Sharper Thinking for Lean Times
We must reinvent how Hopkins Medicine does its business.
Illustration by Sherrill Cooper
Call me a cockeyed optimist, but I always look at the glass as half full. Even the nation’s economic tailspin has its silver lining. Yes, this global crisis will have an impact on our health care system. Academic medical centers like Hopkins aren’t immune to recessionary trends. But there can be opportunity.
In an economic downturn, our central mission doesn’t change. We still treat the sick, train the next generation of healers, and bring new treatments and cures from bench to bedside.

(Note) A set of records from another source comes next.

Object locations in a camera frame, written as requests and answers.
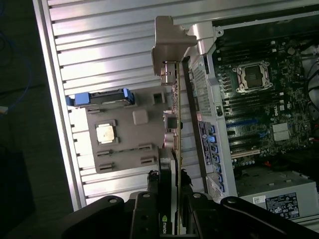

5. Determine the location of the white expansion slot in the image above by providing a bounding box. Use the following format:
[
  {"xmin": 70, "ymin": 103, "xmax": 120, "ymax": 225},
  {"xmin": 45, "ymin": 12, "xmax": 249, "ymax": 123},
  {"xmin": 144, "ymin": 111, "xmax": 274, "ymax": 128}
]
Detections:
[{"xmin": 230, "ymin": 149, "xmax": 259, "ymax": 160}]

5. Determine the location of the grey power supply unit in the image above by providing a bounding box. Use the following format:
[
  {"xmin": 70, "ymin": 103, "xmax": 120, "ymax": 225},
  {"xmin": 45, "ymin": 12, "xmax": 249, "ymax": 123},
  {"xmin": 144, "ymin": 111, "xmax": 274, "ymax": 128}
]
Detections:
[{"xmin": 235, "ymin": 165, "xmax": 319, "ymax": 224}]

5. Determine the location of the grey plastic parts rack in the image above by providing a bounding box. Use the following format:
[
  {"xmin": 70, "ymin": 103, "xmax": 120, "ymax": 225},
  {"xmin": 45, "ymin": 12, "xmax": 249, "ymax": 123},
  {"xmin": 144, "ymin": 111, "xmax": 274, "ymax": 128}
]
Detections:
[{"xmin": 84, "ymin": 86, "xmax": 175, "ymax": 175}]

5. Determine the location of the silver CPU chip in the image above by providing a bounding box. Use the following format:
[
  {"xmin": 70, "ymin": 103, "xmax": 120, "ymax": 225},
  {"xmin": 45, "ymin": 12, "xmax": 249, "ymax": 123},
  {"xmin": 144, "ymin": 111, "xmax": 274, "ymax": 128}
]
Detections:
[{"xmin": 96, "ymin": 123, "xmax": 117, "ymax": 145}]

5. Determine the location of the blue expansion slot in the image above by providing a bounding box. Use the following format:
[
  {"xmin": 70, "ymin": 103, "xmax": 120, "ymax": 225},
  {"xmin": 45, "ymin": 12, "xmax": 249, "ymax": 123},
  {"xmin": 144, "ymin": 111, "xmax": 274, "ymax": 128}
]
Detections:
[{"xmin": 225, "ymin": 119, "xmax": 258, "ymax": 128}]

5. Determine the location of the silver chipset heatsink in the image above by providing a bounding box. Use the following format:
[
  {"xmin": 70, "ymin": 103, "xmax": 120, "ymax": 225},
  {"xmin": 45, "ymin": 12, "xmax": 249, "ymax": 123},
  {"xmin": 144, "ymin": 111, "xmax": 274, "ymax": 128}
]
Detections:
[{"xmin": 272, "ymin": 122, "xmax": 291, "ymax": 139}]

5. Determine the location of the hard disk with blue caddy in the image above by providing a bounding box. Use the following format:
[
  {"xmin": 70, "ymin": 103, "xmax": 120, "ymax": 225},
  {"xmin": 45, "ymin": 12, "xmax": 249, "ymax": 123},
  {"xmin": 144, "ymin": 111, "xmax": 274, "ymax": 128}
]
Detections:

Our campus redevelopment plan isn’t affected, either. In fact, some of our initial decisions now seem like strokes of genius. Financing was put in place some time ago for the two clinical towers, the new academic building, and the Wilmer Eye Institute addition. Early on we began amassing capital as part of a 10-year financial plan. Our construction contract for the clinical towers contained a guaranteed maximum price. We paid an upfront premium to lock in a reasonable interest rate when we were ready to float our bonds. And we have already reached most of our fundraising goals for these important projects.
Thus, the transformation of our East Baltimore home remains on schedule. So does our revolutionary “Genes to Society” medical school curriculum that commences next fall.

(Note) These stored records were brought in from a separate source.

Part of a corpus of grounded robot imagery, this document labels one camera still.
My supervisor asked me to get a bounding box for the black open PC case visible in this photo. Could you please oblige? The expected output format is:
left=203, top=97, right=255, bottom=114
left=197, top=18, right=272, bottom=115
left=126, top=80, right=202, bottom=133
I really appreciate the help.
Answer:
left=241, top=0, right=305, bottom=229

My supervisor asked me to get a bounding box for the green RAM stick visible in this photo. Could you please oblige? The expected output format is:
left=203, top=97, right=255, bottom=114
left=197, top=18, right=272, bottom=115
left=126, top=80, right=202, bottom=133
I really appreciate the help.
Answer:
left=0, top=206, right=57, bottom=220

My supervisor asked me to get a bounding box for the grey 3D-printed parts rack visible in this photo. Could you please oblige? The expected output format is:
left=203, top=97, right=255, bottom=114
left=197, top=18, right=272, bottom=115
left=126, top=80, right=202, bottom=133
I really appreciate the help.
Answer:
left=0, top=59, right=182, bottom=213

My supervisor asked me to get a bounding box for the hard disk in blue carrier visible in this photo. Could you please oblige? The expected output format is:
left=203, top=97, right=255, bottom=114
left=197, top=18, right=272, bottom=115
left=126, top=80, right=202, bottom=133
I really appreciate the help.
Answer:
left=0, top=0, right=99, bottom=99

However, the recession will have an impact on the way we handle the business side of medicine. As various revenue streams slow, we must economize. That’s where opportunity lurks.
This is the moment to examine how we run Hopkins Medicine—from patient flow and potential duplication of efforts to how we spend research dollars and handle invoices. Discovering better methods for conducting our activities not only reduces overhead, it frees the faculty to spend more time on what they do best.

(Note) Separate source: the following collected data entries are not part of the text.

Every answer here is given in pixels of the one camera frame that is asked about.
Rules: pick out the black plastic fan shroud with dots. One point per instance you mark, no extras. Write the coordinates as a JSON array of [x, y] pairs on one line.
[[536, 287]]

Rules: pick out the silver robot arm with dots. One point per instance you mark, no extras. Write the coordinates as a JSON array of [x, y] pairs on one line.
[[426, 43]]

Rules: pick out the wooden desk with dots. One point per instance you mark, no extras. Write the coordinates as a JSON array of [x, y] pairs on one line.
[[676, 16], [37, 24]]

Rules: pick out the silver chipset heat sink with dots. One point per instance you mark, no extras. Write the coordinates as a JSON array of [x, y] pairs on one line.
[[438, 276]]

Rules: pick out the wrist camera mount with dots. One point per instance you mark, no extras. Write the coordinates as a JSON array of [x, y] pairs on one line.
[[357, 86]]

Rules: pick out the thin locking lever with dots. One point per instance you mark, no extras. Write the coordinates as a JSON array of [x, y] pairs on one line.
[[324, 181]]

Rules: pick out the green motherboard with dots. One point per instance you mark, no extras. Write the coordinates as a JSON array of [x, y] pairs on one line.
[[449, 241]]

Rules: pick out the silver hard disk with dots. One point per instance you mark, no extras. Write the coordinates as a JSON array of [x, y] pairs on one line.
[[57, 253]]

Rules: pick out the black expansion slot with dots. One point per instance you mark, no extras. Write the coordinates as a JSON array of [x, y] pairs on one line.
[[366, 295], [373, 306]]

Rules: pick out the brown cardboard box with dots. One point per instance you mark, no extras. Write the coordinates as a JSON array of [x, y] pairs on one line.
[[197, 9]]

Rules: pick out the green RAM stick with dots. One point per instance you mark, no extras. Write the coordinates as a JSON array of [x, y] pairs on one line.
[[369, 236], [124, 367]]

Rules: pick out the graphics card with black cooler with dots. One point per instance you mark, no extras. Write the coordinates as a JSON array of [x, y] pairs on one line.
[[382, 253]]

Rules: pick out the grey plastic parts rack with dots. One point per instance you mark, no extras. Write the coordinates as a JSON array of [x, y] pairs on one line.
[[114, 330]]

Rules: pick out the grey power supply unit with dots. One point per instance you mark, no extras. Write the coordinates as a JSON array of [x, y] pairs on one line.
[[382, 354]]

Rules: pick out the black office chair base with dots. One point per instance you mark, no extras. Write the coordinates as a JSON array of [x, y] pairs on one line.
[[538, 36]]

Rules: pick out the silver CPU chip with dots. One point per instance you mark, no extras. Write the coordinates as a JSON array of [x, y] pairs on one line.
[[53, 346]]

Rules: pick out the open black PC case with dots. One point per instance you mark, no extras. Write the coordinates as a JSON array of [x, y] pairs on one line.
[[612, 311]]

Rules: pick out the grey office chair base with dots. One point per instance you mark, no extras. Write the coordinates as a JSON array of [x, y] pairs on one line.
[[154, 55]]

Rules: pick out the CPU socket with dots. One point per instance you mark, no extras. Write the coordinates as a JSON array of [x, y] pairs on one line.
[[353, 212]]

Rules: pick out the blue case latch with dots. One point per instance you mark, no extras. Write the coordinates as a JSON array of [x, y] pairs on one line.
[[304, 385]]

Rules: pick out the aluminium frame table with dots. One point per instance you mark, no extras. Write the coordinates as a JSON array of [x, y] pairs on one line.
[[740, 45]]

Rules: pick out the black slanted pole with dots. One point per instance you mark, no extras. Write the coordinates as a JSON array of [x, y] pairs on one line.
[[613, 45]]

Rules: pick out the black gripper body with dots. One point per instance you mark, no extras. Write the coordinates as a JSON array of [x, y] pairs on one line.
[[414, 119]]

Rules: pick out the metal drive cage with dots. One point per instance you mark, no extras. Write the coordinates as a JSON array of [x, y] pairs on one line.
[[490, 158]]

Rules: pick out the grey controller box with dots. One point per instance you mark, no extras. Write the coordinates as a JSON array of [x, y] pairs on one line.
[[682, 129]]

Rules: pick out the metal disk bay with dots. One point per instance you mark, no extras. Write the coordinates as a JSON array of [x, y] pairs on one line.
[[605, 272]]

Here’s an example. Last spring a group of our employees put their heads together and modified our university-wide business software so that it quickly processes $150 million worth of annual orders that Hopkins places with a single pharmaceutical company. Now, instead of 70 pharmacy-ordering locations using different procedures and a combination of paper forms, faxed requests, and Web-based requisitions, we have a single electronic ordering system with this company. There are far fewer data entry errors. We no longer need two full-time workers to manually input codes for 30,000 invoices each year. Departments can see what they are ordering and when. They can identify outstanding invoices and pinpoint trends.
This simplified drug ordering procedure helps us do our jobs better. It saves money, too.
We also need to improve handling of financial reports tied to research grants. I hear frequent complaints that researchers can’t get budget numbers in a timely way and consequently overspend. This spells trouble. We need to devise point-in-time grants reporting. That’s how we can save time, money, and energy now being wasted.
Just as we have made huge strides in patient safety by analyzing and redesigning treatment processes with the help of Lean Sigma and Six Sigma techniques, we now must eliminate wasteful or duplicate steps in our business processes.
No one goes into medicine to pursue cost efficiencies. Yet it is becoming an important aspect of the job. Unless we identify and consolidate duplicate services and make business processes crisp and clean, the recession may force us to make unpalatable cuts in research and clinical programs.
Some departments already understand the value that flows from developing smooth business and administrative procedures—Radiology, Pathology, Ophthalmology, Otolaryngology, Psychiatry, and Obstetrics come to mind. They are analyzing their activities and devising more efficient approaches.
Such savings in our departments are also important if we want to increase faculty salaries. Our revenue isn’t likely to grow and yet we need to raise faculty compensation to the 50th percentile to keep this institution competitive and avoid a “brain drain.”
In this recession, we have a chance to reinvent how Hopkins Medicine goes about its business. I want to see us emerge as a leaner and stronger institution that is firmly positioned to grow and prosper.